The Fountain of Nations was part of Epcot’s opening day festivities. Delegates from all over the world brought water from their home countries and poured it into the fountain to signify peace and unity, which is a cornerstone of Epcot.
Buzz Lightyear’s Space Ranger Spin
Buzz Lightyear’s Space Ranger Spin is located in Magic Kingdom‘s Tomorrowland. The attraction itself is a lot of fun, and it’s known for its interactive technology and the ability to compete with fellow riders or your personal best. The mission is to use your laser gun to shoot as many Zs as possible to prevent the evil Emporer Zurg from stealing the battery power to fuel his space vehicles.
Before you enter the attraction, an audio-animatronic Buzz Lightyear explains the goal with the help of an Etch-a-Sketch who draws diagrams. This AA of Buzz doesn’t do a whole lot, but what makes him really cool is that his face uses projection technology and computer animation to make his speech more realistic. Disney later used this same face projection technology in the Seven Dwarfs Mine Train and Frozen Ever After. More on that later.
It’s Tough to Be a Bug
It’s Tough to Be a Bug debuted in Disney’s Animal Kingdom on opening day, which was actually way before the film debuted in theaters! It was also the first Pixar-themed attraction to open in Disney Parks.
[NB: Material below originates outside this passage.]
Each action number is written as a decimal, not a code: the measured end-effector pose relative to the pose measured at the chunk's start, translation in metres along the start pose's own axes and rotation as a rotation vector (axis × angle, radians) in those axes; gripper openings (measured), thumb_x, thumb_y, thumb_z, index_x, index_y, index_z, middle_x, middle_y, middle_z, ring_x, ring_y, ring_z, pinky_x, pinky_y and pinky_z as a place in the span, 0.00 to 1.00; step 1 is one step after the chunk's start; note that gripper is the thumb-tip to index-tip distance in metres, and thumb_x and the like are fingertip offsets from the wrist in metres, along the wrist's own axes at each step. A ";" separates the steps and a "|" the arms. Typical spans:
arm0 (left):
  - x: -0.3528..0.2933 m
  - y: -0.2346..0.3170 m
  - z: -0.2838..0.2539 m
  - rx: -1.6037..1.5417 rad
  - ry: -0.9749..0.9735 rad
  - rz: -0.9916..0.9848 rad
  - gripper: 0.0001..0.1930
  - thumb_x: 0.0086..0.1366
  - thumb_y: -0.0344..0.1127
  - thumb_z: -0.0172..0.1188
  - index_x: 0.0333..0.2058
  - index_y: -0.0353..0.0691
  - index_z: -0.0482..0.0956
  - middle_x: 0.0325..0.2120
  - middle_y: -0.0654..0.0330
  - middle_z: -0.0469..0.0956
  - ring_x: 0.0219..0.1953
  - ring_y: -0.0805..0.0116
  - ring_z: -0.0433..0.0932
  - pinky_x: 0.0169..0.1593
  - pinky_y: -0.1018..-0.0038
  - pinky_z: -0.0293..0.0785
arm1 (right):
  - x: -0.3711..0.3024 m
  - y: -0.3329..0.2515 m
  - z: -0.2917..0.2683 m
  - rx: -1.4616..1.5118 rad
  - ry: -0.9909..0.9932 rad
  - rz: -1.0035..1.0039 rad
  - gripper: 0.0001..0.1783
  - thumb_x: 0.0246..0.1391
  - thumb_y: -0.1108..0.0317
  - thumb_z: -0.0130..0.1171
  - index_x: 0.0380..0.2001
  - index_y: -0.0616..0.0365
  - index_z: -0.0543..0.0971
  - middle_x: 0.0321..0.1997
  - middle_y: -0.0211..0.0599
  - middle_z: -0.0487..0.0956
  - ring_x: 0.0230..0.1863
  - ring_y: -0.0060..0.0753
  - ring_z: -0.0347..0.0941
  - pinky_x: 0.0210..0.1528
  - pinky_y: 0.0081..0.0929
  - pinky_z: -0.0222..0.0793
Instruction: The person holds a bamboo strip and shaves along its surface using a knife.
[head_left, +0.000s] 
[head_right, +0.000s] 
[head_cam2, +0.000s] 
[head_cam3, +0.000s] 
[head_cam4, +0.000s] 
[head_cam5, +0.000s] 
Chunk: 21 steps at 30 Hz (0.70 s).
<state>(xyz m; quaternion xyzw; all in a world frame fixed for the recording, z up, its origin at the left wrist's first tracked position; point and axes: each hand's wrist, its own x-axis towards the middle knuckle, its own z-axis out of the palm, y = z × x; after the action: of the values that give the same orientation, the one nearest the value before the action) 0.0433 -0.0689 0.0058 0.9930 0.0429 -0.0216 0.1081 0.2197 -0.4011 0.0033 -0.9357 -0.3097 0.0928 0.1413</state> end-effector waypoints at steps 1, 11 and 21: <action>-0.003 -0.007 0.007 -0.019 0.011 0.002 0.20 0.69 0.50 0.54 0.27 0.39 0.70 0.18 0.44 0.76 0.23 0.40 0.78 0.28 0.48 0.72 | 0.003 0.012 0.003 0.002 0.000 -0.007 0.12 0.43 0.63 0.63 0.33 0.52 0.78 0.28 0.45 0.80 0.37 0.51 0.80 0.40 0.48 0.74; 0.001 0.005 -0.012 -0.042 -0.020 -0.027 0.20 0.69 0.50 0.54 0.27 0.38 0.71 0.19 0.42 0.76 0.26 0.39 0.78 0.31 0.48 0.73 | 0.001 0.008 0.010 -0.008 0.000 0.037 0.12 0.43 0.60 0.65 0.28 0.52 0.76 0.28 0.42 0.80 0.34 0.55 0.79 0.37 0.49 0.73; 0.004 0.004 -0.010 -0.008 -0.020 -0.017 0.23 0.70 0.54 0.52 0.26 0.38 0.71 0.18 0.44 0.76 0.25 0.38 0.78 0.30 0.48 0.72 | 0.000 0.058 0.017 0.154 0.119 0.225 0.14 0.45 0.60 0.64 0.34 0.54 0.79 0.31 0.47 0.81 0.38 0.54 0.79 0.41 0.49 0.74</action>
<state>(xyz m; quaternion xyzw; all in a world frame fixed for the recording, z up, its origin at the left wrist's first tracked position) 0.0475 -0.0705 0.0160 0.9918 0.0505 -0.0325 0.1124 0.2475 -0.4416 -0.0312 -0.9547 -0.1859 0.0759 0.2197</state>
Hopper, a very large grasshopper in audio animatronic form, is mad that Flik, a friendly ant, has welcomed humans into the insect world. As the story progresses, Hopper performs 74 functions and was the most sophisticated AA to date when it was built.
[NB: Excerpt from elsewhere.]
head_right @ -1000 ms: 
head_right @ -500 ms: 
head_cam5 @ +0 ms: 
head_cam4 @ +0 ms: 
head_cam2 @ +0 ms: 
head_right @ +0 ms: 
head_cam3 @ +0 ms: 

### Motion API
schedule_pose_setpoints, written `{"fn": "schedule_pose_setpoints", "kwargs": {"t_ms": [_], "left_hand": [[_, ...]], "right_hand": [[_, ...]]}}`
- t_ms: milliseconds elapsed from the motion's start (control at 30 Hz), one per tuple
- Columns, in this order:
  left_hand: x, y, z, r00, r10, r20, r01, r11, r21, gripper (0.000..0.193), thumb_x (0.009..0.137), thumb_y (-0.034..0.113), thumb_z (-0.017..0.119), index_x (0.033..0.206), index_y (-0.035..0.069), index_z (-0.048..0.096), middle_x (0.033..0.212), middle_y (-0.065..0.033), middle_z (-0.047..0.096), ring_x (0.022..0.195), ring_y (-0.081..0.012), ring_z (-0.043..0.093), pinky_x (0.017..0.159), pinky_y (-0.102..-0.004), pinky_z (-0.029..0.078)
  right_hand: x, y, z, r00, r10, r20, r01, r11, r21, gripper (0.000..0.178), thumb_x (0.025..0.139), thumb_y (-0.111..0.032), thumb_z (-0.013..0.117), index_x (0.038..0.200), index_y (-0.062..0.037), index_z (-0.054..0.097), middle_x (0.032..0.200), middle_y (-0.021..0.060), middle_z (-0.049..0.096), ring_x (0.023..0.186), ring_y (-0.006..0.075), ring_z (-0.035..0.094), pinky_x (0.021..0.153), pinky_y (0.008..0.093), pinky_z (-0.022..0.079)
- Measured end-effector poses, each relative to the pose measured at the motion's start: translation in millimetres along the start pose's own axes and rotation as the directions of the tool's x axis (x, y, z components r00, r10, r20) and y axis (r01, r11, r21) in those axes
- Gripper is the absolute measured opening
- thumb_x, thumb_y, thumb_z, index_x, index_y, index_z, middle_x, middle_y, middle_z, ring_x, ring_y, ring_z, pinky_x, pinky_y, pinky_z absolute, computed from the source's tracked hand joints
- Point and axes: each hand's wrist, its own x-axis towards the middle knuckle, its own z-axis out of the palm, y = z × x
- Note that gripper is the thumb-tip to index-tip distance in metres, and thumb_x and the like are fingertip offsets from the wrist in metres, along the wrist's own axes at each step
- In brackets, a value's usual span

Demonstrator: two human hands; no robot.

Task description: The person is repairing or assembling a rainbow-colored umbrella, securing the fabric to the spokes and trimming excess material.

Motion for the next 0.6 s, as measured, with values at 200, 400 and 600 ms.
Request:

Expedition Everest is itself a feat of engineering. It broke records and became the most expensive rollercoaster ever built, but today we’re talking about AAs, so let’s take look at the largest, most powerful audio animatronic character ever created.
The Yeti is 18 feet tall, can move side to side and up and down, and has the force of a 747 jumbo jet in one arm. He is sandwiched between the ride track and the mountain, and all three pieces (track, mountain, and Yeti) operate completely independently without even touching.
Unfortunately, the Yeti only worked for a couple years after the attraction opened, and it hasn’t been fully functional since 2008. The Yeti currently operates in B mode, which uses strobe lights to simulate movement. While the Imagineers vow to fix the Yeti someday, virtually the entire ride would have to be disassembled to access the Yeti’s massive support tower and its mechanics.
Seven Dwarfs Mine Train
Seven Dwarfs Mine Train was an E ticket attraction added to New Fantasyland. While the area added lots of rides, this was and still is the biggest draw for guests. The seven dwarfs are audio animatronics, but they use projection technology to make their faces and mouths move and their eyes blink. What’s really cool about this technology is that it creates natural expressions while limiting the amount of moving parts that could break or malfunction.
Frozen Ever After
Frozen Ever After opened in Norway as a replacement to Maelstrom, which also had animatronics. Frozen Ever After is based on the hugely popular movie “Frozen.”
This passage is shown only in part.